Requirement: Each record should be given again exactly as it appears, with no image included.

Given information:
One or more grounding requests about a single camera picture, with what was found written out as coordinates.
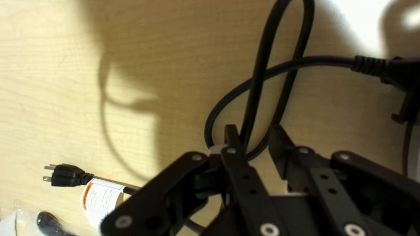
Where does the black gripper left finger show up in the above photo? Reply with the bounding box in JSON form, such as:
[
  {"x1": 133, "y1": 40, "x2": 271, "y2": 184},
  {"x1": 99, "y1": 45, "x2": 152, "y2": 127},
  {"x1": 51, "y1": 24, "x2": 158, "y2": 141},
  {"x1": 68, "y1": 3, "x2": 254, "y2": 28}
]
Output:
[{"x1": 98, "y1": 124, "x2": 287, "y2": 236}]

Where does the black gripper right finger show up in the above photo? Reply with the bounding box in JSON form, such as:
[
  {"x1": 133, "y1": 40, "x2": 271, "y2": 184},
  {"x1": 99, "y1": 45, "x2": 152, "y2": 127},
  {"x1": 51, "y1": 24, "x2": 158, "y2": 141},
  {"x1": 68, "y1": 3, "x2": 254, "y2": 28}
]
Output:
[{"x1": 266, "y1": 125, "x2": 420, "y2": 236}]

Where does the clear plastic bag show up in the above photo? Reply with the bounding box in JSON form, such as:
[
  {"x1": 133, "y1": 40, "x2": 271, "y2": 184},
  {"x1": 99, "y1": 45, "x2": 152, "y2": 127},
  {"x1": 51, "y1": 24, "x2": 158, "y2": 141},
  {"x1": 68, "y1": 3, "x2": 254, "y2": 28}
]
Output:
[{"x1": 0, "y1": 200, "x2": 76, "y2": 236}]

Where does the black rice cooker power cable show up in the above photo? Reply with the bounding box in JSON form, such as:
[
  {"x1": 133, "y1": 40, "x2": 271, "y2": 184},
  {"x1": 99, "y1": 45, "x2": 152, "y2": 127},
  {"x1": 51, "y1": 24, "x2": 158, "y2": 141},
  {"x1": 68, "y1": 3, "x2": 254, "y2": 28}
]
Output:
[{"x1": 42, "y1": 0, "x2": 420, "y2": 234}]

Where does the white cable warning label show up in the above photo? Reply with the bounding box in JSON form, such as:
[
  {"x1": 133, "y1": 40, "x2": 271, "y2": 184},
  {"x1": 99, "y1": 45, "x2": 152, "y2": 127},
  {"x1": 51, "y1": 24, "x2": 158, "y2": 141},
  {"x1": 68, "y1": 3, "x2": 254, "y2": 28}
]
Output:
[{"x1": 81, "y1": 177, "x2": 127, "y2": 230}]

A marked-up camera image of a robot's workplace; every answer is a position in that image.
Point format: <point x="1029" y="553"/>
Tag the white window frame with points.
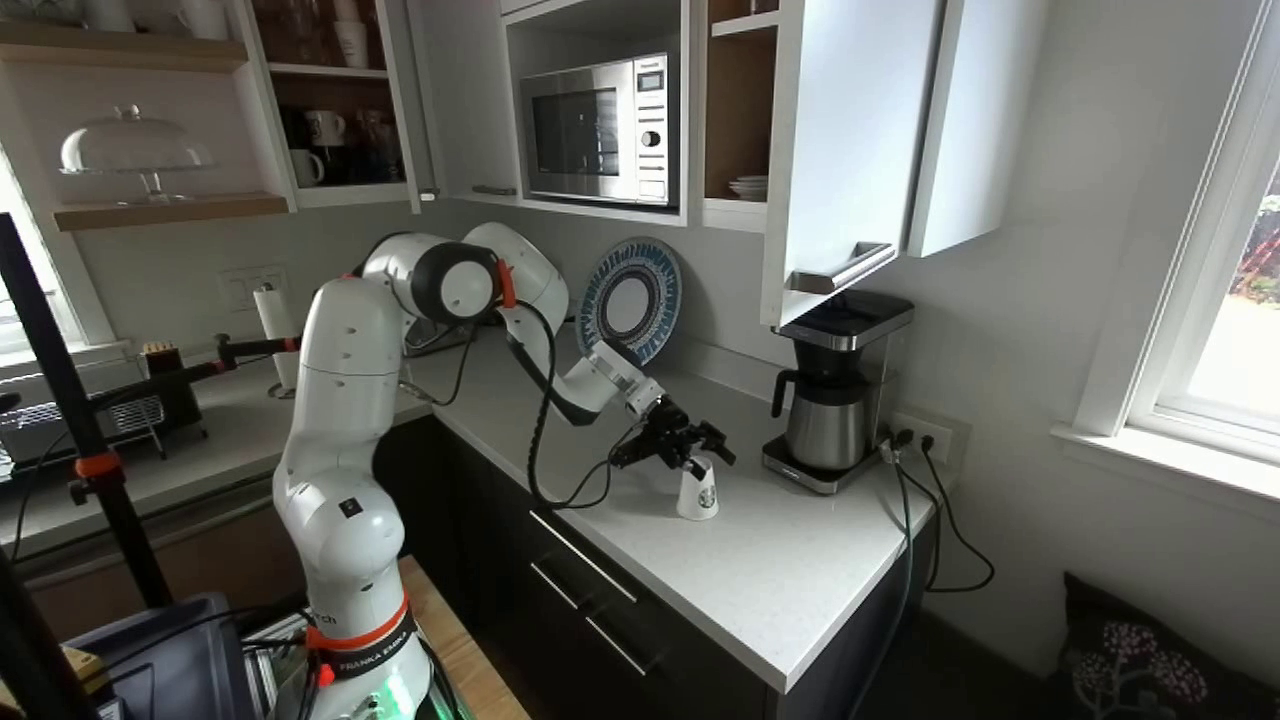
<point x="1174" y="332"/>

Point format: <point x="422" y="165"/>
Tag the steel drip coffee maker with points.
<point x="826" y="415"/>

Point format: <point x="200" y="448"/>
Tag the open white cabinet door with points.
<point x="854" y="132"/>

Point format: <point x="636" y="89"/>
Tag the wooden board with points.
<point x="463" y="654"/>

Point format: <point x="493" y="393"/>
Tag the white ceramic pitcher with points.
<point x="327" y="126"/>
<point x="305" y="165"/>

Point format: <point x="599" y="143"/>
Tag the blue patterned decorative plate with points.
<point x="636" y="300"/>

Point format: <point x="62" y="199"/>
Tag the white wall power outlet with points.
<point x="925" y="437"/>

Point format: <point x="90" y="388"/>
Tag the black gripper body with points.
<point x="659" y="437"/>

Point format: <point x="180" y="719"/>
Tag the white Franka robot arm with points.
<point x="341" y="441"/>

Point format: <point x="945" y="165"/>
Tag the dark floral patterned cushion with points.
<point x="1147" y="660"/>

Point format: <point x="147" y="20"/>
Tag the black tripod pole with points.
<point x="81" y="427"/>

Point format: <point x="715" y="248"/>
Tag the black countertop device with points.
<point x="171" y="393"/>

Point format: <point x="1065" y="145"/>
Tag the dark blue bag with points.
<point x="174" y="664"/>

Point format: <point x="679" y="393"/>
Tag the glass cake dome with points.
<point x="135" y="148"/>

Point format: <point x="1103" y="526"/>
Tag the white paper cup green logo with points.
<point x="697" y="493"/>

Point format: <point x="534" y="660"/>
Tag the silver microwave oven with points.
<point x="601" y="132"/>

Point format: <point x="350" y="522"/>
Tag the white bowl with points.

Response:
One or more grounding requests about a single camera picture, with what was found written out as coordinates.
Where does the black gripper left finger show up in the above photo? Reply with the bounding box in JSON form, such as:
[
  {"x1": 133, "y1": 40, "x2": 271, "y2": 184},
  {"x1": 99, "y1": 45, "x2": 152, "y2": 127},
  {"x1": 51, "y1": 24, "x2": 158, "y2": 141},
  {"x1": 68, "y1": 3, "x2": 254, "y2": 28}
]
Output:
[{"x1": 98, "y1": 124, "x2": 287, "y2": 236}]

Where does the black gripper right finger show up in the above photo? Reply with the bounding box in JSON form, such as:
[
  {"x1": 133, "y1": 40, "x2": 271, "y2": 184},
  {"x1": 99, "y1": 45, "x2": 152, "y2": 127},
  {"x1": 51, "y1": 24, "x2": 158, "y2": 141},
  {"x1": 68, "y1": 3, "x2": 254, "y2": 28}
]
Output:
[{"x1": 266, "y1": 125, "x2": 420, "y2": 236}]

Where does the clear plastic bag show up in the above photo? Reply with the bounding box in JSON form, such as:
[
  {"x1": 133, "y1": 40, "x2": 271, "y2": 184},
  {"x1": 99, "y1": 45, "x2": 152, "y2": 127},
  {"x1": 51, "y1": 24, "x2": 158, "y2": 141},
  {"x1": 68, "y1": 3, "x2": 254, "y2": 28}
]
Output:
[{"x1": 0, "y1": 200, "x2": 76, "y2": 236}]

Where does the black rice cooker power cable show up in the above photo? Reply with the bounding box in JSON form, such as:
[
  {"x1": 133, "y1": 40, "x2": 271, "y2": 184},
  {"x1": 99, "y1": 45, "x2": 152, "y2": 127},
  {"x1": 51, "y1": 24, "x2": 158, "y2": 141},
  {"x1": 68, "y1": 3, "x2": 254, "y2": 28}
]
Output:
[{"x1": 42, "y1": 0, "x2": 420, "y2": 234}]

Where does the white cable warning label show up in the above photo? Reply with the bounding box in JSON form, such as:
[
  {"x1": 133, "y1": 40, "x2": 271, "y2": 184},
  {"x1": 99, "y1": 45, "x2": 152, "y2": 127},
  {"x1": 51, "y1": 24, "x2": 158, "y2": 141},
  {"x1": 68, "y1": 3, "x2": 254, "y2": 28}
]
Output:
[{"x1": 81, "y1": 177, "x2": 127, "y2": 230}]

A marked-up camera image of a robot's workplace; every answer is a position in that image.
Point format: <point x="1029" y="553"/>
Tag the white window frame with points.
<point x="1174" y="332"/>

Point format: <point x="422" y="165"/>
Tag the steel drip coffee maker with points.
<point x="826" y="415"/>

Point format: <point x="200" y="448"/>
Tag the open white cabinet door with points.
<point x="854" y="132"/>

Point format: <point x="636" y="89"/>
Tag the wooden board with points.
<point x="463" y="654"/>

Point format: <point x="493" y="393"/>
Tag the white ceramic pitcher with points.
<point x="327" y="126"/>
<point x="305" y="165"/>

Point format: <point x="599" y="143"/>
Tag the blue patterned decorative plate with points.
<point x="636" y="300"/>

Point format: <point x="62" y="199"/>
Tag the white wall power outlet with points.
<point x="925" y="437"/>

Point format: <point x="90" y="388"/>
Tag the black gripper body with points.
<point x="659" y="437"/>

Point format: <point x="180" y="719"/>
Tag the white Franka robot arm with points.
<point x="341" y="441"/>

Point format: <point x="945" y="165"/>
Tag the dark floral patterned cushion with points.
<point x="1147" y="660"/>

Point format: <point x="147" y="20"/>
Tag the black tripod pole with points.
<point x="81" y="427"/>

Point format: <point x="715" y="248"/>
Tag the black countertop device with points.
<point x="171" y="393"/>

Point format: <point x="1065" y="145"/>
Tag the dark blue bag with points.
<point x="174" y="664"/>

Point format: <point x="679" y="393"/>
Tag the glass cake dome with points.
<point x="135" y="148"/>

Point format: <point x="1103" y="526"/>
Tag the white paper cup green logo with points.
<point x="697" y="493"/>

Point format: <point x="534" y="660"/>
Tag the silver microwave oven with points.
<point x="601" y="132"/>

Point format: <point x="350" y="522"/>
Tag the white bowl with points.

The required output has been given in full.